Domain Ranking For Cross Domain Collaborative ...

Domain Ranking For Cross Domain Collaborative Filtering Amit Tiroshi and Tsvi Kuflik The University of Haifa, Haifa, Israel {tsvikak;atiroshi}@is.haifa.ac.il

Abstract. In recommendation systems a variation of the cold start problem is a situation where the target user has few-to-none item ratings belonging to the target domain (e.g., movies) to base recommendations on. One way to overcome this is by basing recommendations on items from different domains, for example recommending movies based on the target user's book item ratings. This technique is called cross-domain recommendation. When basing recommendations on a source domain that is different from the target domain a question arises, from which domain should items be chosen? Is there a source domain that is a better predictor for each target domain? Do books better predict a users' taste in movies or perhaps it‟s their music preferences? In this study we present initial results of work in progress that ranks and maps between pairs of domains based on the ability to create recommendations in domain one using ratings of items from the other domain. The recommendations are made using cross domain collaborative filtering, and evaluated on the social networking profiles of 2148 users. Initial results show that information that is freely available in social networks can be used for cross domain recommendation and that there are differences between the source domains with respect to the quality of the recommendations. Keywords: cross-domain recommendation, cold-start problem, collaborativefiltering

1

Introduction

Information overload nowadays prevents us from building information systems following the “one-fits-all” paradigm. In order to provide users with easy access to information, information systems must be adaptable; they should tailor the information served by them to the personal preferences and needs of their users. One approach for adapting content to users‟ preferences is Collaborative Filtering (CF). The CF approach [1] is based on similarity of users‟ preferences. It assumes that users which agreed in the past on items they liked will probably agree on more items in the future. For example taking one user‟s bookshelf and cross checking it with shelves of other users, finding those with similar books, will yield several possible book recommendations for that user. To carry this approach, information needs to be collected from the target user and a large number of other users, regarding their preferences and inter-

ests. Having no details at all or an insufficient amount of them regarding the target user‟s interests/preferences is defined as the „Cold-start Problem‟ [2]. A specific case of the cold-start problem is when a CF for a dedicated target domain does not have the user‟s preferences in that domain, but do have the user‟s preferences in other domains.
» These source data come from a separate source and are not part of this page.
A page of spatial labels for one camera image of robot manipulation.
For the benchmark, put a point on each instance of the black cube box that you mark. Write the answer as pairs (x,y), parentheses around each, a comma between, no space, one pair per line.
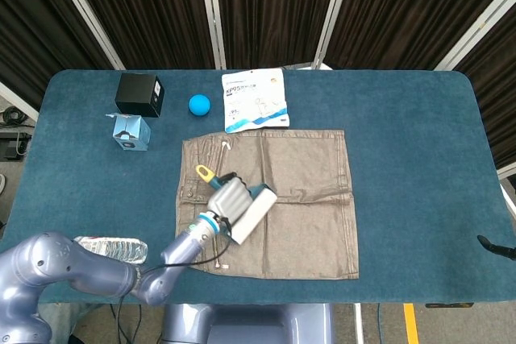
(135,94)

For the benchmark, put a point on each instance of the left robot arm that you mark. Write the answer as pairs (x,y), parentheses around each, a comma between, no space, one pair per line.
(60,271)

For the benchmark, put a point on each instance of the white screen frame post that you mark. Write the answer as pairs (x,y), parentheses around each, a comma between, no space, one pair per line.
(16,98)
(85,13)
(475,31)
(334,13)
(213,13)

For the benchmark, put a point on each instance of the blue velvet table cloth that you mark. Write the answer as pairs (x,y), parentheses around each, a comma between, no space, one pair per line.
(403,158)

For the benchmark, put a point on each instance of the grey robot torso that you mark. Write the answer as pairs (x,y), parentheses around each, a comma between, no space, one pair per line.
(250,326)

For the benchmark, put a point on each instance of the clear plastic bottle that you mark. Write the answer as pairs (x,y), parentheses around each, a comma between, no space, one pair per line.
(117,249)

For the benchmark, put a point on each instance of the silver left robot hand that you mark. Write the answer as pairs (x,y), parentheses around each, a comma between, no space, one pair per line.
(230,201)

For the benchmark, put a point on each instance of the dark brown pleated curtain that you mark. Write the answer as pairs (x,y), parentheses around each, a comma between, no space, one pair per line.
(274,9)
(500,98)
(149,9)
(403,9)
(32,17)

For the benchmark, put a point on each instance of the bronze metallic skirt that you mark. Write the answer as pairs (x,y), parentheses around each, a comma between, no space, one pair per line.
(306,199)

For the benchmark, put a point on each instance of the blue ball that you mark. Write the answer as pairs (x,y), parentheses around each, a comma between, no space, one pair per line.
(199,104)

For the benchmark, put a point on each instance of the light blue speaker box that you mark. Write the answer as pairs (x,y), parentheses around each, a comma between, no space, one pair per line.
(131,136)

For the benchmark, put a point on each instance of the white blue mask package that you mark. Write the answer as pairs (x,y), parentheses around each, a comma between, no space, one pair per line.
(254,98)

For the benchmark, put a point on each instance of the black floor device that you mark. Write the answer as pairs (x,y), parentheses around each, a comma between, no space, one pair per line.
(14,146)

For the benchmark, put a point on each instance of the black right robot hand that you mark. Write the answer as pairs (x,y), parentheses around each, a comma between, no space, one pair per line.
(498,248)

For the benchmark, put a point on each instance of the white table leg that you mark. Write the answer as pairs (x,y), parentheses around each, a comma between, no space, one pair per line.
(359,324)

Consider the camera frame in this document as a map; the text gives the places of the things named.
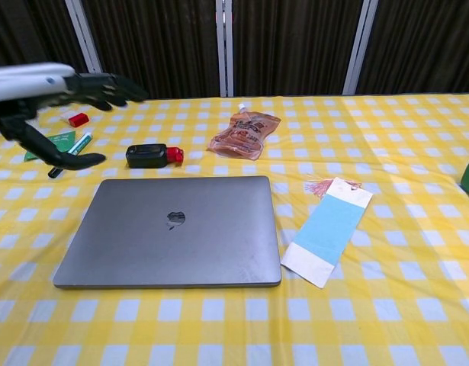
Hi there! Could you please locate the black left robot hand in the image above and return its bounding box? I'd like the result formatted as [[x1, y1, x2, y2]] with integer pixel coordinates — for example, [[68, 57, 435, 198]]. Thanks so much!
[[0, 72, 149, 169]]

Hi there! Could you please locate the grey laptop computer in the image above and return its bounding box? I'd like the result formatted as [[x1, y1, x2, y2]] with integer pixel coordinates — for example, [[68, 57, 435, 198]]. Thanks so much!
[[53, 175, 283, 290]]

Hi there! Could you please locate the small red white box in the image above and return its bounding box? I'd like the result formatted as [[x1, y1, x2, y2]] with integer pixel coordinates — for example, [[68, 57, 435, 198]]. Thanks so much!
[[60, 112, 90, 128]]

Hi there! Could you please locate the white teal marker pen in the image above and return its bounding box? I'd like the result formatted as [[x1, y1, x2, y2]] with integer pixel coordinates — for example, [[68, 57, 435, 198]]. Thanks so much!
[[47, 131, 93, 179]]

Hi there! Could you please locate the green flat packet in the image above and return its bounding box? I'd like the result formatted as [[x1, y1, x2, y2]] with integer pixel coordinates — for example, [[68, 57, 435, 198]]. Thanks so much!
[[24, 130, 76, 162]]

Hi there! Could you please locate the black device with red end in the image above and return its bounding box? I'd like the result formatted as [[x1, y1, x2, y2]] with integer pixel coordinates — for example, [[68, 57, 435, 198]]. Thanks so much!
[[125, 143, 185, 169]]

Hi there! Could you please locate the brown drink pouch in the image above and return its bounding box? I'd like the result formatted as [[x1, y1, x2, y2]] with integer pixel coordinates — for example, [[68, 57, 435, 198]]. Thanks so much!
[[207, 103, 281, 161]]

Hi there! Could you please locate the dark pleated curtain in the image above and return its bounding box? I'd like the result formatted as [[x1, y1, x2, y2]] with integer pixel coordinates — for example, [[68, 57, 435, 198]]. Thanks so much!
[[0, 0, 469, 104]]

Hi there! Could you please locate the red bookmark tassel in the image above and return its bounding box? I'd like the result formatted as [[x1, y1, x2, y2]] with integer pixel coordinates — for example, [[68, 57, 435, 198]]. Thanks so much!
[[303, 174, 363, 199]]

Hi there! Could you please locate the blue white paper bookmark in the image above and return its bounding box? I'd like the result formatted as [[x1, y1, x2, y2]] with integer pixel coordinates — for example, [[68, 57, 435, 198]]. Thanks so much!
[[280, 177, 374, 289]]

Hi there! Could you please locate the yellow white checked tablecloth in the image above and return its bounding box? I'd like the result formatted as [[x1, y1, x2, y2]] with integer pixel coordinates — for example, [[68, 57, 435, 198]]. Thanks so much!
[[0, 91, 469, 366]]

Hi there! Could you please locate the white screen frame post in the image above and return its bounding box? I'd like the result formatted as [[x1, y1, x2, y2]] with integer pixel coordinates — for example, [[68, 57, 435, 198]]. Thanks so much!
[[65, 0, 104, 75], [342, 0, 380, 96], [215, 0, 235, 98]]
For example, users are requesting from a CF system to recommend them about movies (the target domain), but the system only has their books/music preferences. One way to overcome this problem is by making Cross-Domain Collaborative Filtering (CDCF) [3]. In CDCF the system finds users with similar preferences to those of the target user based on domains in which that information is available („source domains‟). Then items from the target domain that were preferred by those users are filtered and recommended to the target user. When considering CDCF application, a major question is how can we decide which source domain to use for what target domain.

2

Background

In order to overcome the sparsity of users to items rating matrices in CF recommendation systems, [3] suggest to mediate ratings across domains. Cross domain mediation works by calculating similarity among users in domains other then the target domain (using methods such as k-nearest neighbors) and generating recommendations based on those similar users taste in the target domain. In their work they have evaluated the mediated recommendations in comparison to regular CF results; separate domains were mimicked by taking a single domain, movies, and splitting it into sub domains based on genres. For example, for recommending an action movie to a target user, that had too few ratings for movies in that genre, the system would take ratings of the user from other genres (e.g., comedy, romance), find similar users based on their ratings for movies in the other genres and for these similar users, and return their most liked movies in the action genre. Results showed that the cross domain based recommendations had even better results than the regular CF ones. To the best of our knowledge, there was very little work done about domain mapping for the purpose of cross domain recommendations. One example is [4], in that work the authors have mapped between domains using a user study of 144 university students. In their initial analysis they searched for correlation between domains based on shared items, for example “If a user liked the book „The Devil Wears Prada‟ did they also like the movie based on it?” or if users enjoyed movies in which a singer they like preformed. This analysis results showed high correlation between song items and movies that were related to each other, and items which involved singers who are also actors. In their second evaluation, domains were mapped using categories similarity; for example, do users who enjoy video games that belong to the action genre, also enjoy action movies? The results of this evaluation showed that users who liked books of a certain genre also enjoyed TV series from the same genre. Their last evaluation method tried to make CF recommendations for a target domain based on items from multiple source domains; in example, making movies and TV series recommendations based on the target user‟s set of movies, TV series, and CD items combined.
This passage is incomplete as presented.